-- ENTRIES SUPPLIED --
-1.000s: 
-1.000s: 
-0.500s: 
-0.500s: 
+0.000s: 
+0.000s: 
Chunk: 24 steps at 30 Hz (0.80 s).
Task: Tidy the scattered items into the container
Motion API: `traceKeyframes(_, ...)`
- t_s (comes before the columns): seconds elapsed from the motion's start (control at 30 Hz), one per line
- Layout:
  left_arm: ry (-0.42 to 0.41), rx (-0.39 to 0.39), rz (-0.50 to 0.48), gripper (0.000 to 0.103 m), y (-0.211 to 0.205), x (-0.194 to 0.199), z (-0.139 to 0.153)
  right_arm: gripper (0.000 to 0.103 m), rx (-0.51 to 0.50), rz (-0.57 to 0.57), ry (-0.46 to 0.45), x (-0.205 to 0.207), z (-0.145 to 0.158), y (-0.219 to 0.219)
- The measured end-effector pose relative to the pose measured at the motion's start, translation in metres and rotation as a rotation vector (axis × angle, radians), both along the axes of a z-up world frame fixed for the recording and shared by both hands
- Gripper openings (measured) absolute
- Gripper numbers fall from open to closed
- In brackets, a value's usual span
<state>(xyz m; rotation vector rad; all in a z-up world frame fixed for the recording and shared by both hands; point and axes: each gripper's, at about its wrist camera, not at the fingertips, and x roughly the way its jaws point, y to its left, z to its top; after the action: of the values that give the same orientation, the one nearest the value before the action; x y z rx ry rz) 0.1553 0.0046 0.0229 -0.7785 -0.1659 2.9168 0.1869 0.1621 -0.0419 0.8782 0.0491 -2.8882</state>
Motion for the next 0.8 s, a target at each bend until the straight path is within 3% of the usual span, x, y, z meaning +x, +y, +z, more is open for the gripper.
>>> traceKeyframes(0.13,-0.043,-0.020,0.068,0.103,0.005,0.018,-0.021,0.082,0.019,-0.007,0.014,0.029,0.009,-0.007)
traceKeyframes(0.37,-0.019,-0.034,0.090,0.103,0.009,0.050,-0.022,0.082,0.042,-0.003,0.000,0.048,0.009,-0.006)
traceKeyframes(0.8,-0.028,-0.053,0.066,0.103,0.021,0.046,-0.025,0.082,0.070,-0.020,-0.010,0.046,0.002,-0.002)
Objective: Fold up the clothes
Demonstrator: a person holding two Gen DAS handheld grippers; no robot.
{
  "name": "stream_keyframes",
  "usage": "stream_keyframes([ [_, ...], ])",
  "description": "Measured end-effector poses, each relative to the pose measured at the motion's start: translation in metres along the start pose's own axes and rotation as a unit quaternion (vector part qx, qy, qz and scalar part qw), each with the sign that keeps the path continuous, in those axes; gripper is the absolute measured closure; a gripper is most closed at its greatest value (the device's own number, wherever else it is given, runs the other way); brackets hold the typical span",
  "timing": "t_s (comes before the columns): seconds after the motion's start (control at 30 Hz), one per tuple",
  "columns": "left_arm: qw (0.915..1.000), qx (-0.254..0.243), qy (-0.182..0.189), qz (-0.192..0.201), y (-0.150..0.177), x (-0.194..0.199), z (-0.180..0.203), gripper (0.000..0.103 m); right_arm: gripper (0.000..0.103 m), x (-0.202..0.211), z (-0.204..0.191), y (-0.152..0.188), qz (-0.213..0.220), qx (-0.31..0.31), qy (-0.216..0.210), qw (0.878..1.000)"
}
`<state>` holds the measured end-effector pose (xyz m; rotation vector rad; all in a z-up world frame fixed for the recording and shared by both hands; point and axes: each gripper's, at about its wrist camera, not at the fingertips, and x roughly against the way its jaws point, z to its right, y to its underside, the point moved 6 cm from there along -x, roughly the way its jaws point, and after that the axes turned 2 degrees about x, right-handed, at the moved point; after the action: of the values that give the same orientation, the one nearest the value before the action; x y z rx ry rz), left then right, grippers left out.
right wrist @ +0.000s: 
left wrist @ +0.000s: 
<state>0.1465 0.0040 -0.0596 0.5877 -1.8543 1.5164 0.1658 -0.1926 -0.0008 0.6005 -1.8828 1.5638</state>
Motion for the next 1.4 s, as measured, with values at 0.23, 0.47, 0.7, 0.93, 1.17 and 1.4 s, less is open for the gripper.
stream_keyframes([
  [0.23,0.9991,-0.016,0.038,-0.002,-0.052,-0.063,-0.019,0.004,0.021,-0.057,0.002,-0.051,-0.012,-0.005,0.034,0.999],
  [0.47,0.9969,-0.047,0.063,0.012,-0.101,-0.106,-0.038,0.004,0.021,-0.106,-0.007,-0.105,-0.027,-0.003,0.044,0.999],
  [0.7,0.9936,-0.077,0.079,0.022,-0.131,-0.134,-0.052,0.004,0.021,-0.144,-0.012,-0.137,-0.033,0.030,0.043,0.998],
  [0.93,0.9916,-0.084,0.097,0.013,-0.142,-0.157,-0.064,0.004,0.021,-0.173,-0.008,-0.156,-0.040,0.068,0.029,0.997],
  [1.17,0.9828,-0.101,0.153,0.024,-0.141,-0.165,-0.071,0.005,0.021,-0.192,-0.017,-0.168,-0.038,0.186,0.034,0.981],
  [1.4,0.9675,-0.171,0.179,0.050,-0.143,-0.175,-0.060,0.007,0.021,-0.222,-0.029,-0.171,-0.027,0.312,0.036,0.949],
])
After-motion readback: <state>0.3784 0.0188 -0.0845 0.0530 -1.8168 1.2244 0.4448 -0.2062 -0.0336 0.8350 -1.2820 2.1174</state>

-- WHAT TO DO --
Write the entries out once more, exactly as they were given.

-- COMPLETED TASK --
-1.000s: 
-1.000s: 
-0.500s: 
-0.500s: 
+0.000s: 
+0.000s: 
Chunk: 24 steps at 30 Hz (0.80 s).
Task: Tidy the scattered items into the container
Motion API: `traceKeyframes(_, ...)`
- t_s (comes before the columns): seconds elapsed from the motion's start (control at 30 Hz), one per line
- Layout:
  left_arm: ry (-0.42 to 0.41), rx (-0.39 to 0.39), rz (-0.50 to 0.48), gripper (0.000 to 0.103 m), y (-0.211 to 0.205), x (-0.194 to 0.199), z (-0.139 to 0.153)
  right_arm: gripper (0.000 to 0.103 m), rx (-0.51 to 0.50), rz (-0.57 to 0.57), ry (-0.46 to 0.45), x (-0.205 to 0.207), z (-0.145 to 0.158), y (-0.219 to 0.219)
- The measured end-effector pose relative to the pose measured at the motion's start, translation in metres and rotation as a rotation vector (axis × angle, radians), both along the axes of a z-up world frame fixed for the recording and shared by both hands
- Gripper openings (measured) absolute
- Gripper numbers fall from open to closed
- In brackets, a value's usual span
<state>(xyz m; rotation vector rad; all in a z-up world frame fixed for the recording and shared by both hands; point and axes: each gripper's, at about its wrist camera, not at the fingertips, and x roughly the way its jaws point, y to its left, z to its top; after the action: of the values that give the same orientation, the one nearest the value before the action; x y z rx ry rz) 0.1553 0.0046 0.0229 -0.7785 -0.1659 2.9168 0.1869 0.1621 -0.0419 0.8782 0.0491 -2.8882</state>
Motion for the next 0.8 s, a target at each bend until the straight path is within 3% of the usual span, x, y, z meaning +x, +y, +z, more is open for the gripper.
>>> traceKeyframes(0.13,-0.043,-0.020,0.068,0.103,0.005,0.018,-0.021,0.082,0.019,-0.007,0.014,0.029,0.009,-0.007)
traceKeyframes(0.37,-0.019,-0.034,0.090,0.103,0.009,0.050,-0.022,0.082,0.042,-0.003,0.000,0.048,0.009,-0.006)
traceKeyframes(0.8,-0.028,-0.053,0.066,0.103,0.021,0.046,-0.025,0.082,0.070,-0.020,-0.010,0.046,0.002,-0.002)
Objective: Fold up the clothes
Demonstrator: a person holding two Gen DAS handheld grippers; no robot.
{
  "name": "stream_keyframes",
  "usage": "stream_keyframes([ [_, ...], ])",
  "description": "Measured end-effector poses, each relative to the pose measured at the motion's start: translation in metres along the start pose's own axes and rotation as a unit quaternion (vector part qx, qy, qz and scalar part qw), each with the sign that keeps the path continuous, in those axes; gripper is the absolute measured closure; a gripper is most closed at its greatest value (the device's own number, wherever else it is given, runs the other way); brackets hold the typical span",
  "timing": "t_s (comes before the columns): seconds after the motion's start (control at 30 Hz), one per tuple",
  "columns": "left_arm: qw (0.915..1.000), qx (-0.254..0.243), qy (-0.182..0.189), qz (-0.192..0.201), y (-0.150..0.177), x (-0.194..0.199), z (-0.180..0.203), gripper (0.000..0.103 m); right_arm: gripper (0.000..0.103 m), x (-0.202..0.211), z (-0.204..0.191), y (-0.152..0.188), qz (-0.213..0.220), qx (-0.31..0.31), qy (-0.216..0.210), qw (0.878..1.000)"
}
`<state>` holds the measured end-effector pose (xyz m; rotation vector rad; all in a z-up world frame fixed for the recording and shared by both hands; point and axes: each gripper's, at about its wrist camera, not at the fingertips, and x roughly against the way its jaws point, z to its right, y to its underside, the point moved 6 cm from there along -x, roughly the way its jaws point, and after that the axes turned 2 degrees about x, right-handed, at the moved point; after the action: of the values that give the same orientation, the one nearest the value before the action; x y z rx ry rz), left then right, grippers left out.
right wrist @ +0.000s: 
left wrist @ +0.000s: 
<state>0.1465 0.0040 -0.0596 0.5877 -1.8543 1.5164 0.1658 -0.1926 -0.0008 0.6005 -1.8828 1.5638</state>
Motion for the next 1.4 s, as measured, with values at 0.23, 0.47, 0.7, 0.93, 1.17 and 1.4 s, less is open for the gripper.
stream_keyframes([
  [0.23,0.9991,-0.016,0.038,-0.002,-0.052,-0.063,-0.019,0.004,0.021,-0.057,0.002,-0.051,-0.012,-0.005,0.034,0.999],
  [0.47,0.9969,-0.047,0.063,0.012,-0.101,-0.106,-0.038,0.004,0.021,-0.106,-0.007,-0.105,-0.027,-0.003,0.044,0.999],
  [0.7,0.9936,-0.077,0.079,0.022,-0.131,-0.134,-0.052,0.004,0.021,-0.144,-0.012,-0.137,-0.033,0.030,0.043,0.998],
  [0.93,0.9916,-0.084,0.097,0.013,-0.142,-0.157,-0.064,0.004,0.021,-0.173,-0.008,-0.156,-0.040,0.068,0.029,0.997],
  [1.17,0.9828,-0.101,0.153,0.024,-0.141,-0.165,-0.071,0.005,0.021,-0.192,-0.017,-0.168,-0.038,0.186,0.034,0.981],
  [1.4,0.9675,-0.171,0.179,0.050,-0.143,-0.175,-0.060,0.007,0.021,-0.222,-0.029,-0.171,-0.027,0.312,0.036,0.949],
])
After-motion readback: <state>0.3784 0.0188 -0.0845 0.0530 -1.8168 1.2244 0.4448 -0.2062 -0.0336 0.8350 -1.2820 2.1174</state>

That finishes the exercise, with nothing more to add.